Computes associations between genes and anatomies as derived from mentions in biomedical research articles (MEDLINE/PubMed). Note that the genes are likely mixed with proteins.
How to use it: From the command line, you can use the go_terms flag to pick a Gene Ontology term of interest, selecting a cellular component, molecular function, or biological process you wish to study. This will automatically curate the genes of interest. (See example command in the Computing Associations section.)
Alternatively, you can also write out the gene list of NCBI/Entrez gene IDs as integers and put it in a "gene_ids.json" file within the input folder. Example file:
[1, 1324, 142, 790, 341, 927, 817, 814, 42]
How it works: PubTator3 has attempted to extract genes from all PubMed articles by a NER + dictionary-based(?) method that normalizes the NER-identified genes to the actual gene IDs. My script here uses their information to find the PubMed article IDs in which the users' genes of interest are found.
How to use it: Create a file in the input/ folder. The file should be a 'anatomy_tree_terms.json' which is a dictionary of keys representing the names you provide and values being a list of a list of MeSH tree numbers defining that category. Example file:
{"heart": [["A07.541"]], "brain": [["A08.186.211"]], "eye": [["A09.371"]]}
How it works: These MeSH trees are used to query PubMed for the PubMed article IDs of the articles annotated to be studying these topics. Once the anatomy-studying PMIDs are obtained, they are compared with the gene-studying PMIDs above. The intersection between these two lists are used to compute association scores.

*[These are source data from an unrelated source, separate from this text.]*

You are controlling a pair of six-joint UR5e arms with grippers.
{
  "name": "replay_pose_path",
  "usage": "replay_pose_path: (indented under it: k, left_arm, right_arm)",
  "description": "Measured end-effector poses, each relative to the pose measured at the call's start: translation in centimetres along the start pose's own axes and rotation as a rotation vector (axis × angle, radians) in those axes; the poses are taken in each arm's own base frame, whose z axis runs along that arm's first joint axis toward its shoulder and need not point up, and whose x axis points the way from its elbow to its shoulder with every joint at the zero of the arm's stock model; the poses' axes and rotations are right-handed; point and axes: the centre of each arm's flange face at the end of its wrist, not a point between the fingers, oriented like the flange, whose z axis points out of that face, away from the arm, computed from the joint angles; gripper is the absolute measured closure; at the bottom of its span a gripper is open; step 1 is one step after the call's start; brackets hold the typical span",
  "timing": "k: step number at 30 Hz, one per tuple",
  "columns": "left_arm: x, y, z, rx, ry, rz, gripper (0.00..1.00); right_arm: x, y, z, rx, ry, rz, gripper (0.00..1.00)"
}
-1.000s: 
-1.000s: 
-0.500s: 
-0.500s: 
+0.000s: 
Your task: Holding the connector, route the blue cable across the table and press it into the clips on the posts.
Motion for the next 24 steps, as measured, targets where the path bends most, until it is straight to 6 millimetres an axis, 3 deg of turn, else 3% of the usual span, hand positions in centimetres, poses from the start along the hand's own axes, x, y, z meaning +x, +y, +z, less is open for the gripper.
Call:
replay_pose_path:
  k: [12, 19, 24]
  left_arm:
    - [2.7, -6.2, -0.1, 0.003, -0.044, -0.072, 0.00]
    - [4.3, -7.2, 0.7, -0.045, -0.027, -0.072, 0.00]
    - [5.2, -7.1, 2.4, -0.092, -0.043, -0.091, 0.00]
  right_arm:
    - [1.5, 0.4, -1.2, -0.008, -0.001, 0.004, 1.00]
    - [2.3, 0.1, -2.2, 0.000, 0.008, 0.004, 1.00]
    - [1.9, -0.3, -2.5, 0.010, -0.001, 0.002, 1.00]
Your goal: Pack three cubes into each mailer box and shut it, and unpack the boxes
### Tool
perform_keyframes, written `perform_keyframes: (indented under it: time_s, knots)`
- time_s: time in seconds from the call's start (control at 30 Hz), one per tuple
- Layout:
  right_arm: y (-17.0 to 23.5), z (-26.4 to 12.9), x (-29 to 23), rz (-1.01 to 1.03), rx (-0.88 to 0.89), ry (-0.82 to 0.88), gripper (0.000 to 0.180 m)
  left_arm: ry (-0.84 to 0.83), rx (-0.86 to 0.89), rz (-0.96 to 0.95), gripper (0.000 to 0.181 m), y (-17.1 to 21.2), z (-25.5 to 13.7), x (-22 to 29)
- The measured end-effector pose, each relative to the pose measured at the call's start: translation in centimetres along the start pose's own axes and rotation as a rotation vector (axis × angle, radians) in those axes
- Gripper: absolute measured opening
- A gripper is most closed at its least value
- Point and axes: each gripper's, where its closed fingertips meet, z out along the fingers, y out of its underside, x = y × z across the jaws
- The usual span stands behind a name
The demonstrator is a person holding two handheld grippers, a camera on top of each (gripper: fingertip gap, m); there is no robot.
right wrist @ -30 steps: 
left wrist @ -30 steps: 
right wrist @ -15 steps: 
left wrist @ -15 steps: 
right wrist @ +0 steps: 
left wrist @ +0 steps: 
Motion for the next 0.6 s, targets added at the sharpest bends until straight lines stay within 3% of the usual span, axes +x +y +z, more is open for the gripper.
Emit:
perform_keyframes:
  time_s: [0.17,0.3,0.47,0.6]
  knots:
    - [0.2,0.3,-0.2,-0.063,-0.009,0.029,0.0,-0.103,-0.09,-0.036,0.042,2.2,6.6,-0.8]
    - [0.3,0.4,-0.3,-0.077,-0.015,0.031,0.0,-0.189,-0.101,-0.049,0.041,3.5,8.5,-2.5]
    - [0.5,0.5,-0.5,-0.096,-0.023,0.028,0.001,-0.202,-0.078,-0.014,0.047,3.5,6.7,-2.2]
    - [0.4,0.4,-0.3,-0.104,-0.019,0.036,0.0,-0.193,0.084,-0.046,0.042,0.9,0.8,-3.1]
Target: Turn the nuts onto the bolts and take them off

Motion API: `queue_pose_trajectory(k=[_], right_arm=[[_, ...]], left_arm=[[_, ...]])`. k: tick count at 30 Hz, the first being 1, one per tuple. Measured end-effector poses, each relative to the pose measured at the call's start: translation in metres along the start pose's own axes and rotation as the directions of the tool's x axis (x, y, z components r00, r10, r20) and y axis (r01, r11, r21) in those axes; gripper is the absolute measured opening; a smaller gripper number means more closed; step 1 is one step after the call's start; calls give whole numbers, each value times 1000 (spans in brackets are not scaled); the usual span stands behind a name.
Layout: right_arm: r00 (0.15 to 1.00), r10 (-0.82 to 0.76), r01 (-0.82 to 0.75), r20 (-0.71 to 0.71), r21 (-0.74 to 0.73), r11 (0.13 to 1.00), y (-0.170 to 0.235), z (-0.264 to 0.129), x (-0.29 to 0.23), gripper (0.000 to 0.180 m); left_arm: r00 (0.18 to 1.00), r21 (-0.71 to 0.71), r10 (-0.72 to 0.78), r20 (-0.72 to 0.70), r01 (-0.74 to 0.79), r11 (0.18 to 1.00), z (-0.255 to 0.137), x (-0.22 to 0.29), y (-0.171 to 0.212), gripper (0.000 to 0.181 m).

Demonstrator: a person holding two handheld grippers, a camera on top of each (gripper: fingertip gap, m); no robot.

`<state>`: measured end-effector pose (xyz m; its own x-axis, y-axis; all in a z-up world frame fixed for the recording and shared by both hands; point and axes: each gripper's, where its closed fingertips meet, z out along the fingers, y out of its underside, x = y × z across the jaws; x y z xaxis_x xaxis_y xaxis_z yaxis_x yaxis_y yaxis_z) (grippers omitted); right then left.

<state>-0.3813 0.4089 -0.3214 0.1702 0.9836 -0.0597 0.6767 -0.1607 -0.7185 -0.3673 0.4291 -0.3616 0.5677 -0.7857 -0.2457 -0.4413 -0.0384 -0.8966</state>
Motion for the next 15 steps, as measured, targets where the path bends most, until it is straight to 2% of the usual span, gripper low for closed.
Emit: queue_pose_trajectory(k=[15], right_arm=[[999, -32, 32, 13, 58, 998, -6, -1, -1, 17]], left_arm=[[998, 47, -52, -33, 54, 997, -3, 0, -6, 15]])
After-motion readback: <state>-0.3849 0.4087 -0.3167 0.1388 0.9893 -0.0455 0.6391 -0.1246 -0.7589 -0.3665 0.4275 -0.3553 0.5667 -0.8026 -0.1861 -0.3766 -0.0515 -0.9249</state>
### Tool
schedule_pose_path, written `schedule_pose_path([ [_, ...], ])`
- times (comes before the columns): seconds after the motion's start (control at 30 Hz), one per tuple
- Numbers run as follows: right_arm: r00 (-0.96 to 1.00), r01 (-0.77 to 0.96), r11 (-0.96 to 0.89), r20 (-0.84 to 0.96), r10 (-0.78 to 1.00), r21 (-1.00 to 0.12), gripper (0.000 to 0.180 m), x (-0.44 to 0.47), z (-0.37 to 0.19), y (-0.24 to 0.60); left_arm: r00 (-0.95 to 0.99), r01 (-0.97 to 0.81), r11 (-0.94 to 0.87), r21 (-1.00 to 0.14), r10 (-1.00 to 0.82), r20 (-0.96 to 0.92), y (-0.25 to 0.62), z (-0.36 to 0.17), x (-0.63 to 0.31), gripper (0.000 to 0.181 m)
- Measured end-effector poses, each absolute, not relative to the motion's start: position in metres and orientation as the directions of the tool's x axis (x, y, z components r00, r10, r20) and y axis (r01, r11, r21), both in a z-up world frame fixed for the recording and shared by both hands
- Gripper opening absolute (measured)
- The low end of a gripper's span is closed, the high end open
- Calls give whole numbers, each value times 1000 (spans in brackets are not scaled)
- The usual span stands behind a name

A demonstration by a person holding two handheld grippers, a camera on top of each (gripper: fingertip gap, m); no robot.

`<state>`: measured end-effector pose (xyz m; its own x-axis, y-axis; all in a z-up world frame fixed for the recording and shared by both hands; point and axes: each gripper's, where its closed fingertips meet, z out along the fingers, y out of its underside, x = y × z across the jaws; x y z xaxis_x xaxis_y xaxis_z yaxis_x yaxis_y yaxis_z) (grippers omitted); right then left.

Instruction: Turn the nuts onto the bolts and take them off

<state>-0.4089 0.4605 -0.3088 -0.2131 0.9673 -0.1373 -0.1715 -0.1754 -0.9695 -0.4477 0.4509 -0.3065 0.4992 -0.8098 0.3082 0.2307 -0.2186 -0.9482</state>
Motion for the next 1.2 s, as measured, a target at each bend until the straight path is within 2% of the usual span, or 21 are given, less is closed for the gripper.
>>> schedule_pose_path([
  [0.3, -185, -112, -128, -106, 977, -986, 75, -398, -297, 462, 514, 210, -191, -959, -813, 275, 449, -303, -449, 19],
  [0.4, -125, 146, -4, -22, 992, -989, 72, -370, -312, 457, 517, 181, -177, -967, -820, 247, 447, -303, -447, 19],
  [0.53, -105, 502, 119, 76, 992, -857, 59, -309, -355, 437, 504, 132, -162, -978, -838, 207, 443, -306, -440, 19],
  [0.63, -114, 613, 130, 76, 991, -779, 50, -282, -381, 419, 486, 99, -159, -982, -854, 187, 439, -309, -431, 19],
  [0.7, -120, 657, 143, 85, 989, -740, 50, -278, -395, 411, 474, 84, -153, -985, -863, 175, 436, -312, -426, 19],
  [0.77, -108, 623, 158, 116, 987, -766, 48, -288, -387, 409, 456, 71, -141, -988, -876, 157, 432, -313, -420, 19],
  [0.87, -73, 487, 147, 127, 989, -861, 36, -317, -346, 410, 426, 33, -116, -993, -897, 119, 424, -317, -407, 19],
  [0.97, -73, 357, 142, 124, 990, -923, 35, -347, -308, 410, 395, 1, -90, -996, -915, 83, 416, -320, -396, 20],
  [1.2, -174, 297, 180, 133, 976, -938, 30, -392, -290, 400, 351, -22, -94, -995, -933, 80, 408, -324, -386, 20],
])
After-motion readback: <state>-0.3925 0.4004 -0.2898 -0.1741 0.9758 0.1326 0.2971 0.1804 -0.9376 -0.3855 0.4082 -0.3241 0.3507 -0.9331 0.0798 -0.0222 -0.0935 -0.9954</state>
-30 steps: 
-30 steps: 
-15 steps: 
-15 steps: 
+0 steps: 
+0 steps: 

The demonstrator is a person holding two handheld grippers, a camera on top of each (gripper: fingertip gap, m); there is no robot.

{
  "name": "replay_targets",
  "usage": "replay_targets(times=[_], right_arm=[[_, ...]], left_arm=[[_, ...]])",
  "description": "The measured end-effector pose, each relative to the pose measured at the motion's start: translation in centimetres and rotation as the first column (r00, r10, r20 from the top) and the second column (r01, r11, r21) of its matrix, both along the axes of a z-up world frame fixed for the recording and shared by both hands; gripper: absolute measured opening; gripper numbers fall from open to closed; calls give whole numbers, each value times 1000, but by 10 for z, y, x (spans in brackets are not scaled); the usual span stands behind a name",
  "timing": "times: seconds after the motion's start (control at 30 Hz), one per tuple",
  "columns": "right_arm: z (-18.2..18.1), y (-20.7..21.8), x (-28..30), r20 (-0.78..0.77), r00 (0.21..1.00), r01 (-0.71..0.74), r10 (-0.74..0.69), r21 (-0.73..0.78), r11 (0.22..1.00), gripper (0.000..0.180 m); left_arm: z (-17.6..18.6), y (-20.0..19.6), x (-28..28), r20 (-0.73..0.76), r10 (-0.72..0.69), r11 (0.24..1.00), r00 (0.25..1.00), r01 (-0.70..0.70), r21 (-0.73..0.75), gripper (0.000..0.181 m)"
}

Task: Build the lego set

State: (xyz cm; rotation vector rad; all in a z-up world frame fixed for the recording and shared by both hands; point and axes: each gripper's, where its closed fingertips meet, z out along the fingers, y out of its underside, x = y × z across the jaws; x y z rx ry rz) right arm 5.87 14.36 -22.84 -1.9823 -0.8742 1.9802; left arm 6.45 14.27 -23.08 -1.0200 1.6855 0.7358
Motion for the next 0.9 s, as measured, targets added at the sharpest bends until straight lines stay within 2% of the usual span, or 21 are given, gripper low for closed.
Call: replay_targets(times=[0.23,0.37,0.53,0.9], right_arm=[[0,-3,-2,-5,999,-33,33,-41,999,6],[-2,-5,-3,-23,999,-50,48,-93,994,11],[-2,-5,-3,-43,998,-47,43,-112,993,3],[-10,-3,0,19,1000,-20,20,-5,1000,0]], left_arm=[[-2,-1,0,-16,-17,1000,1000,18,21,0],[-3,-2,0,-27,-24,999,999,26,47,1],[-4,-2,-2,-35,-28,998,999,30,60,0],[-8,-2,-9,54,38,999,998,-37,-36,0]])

How to use it: The main script to run is map_gene_to_anatomy.py. This will download what you need (e.g., gets anatomy annotations by calling get_pubmed_docs.py). Example script (finds all mitochondrial genes in your anatomies defined above):
python map_gene_to_anatomy.py --gene_group mitochondrial_genes --go_terms "GO:0005739"
How it works: The intersection between the two aforementioned lists are used for the scores. There are three scores: mentions, popularity, and distinctiveness. The mentions are the the number of PMIDs in which a gene was found. The popularity is a parallel metric normalized for the total number of PMIDs in which the genes were found (i.e., gene popularity = # PMIDs of that gene / # PMIDs of all your genes). Distinctivness attempts to measure how specific a gene is to a particular anatomy relative to all other anatomies (i.e., gene distinctiveness = # PMIDs of that gene in your anatomy / # PMIDs of that gene across PubMed) [Note that the score may be slightly off due to the denominator being larger than it should, as some studies mentioning the gene may not be annotated as belonging to an anatomy or that they may actually be unannotated and about your anatomy).
Feel free to reach out if you have any questions about this.
Current bugs: I need to fix the automatic download of protein-to-gene mapping. It doesn't download the correct file sometimes.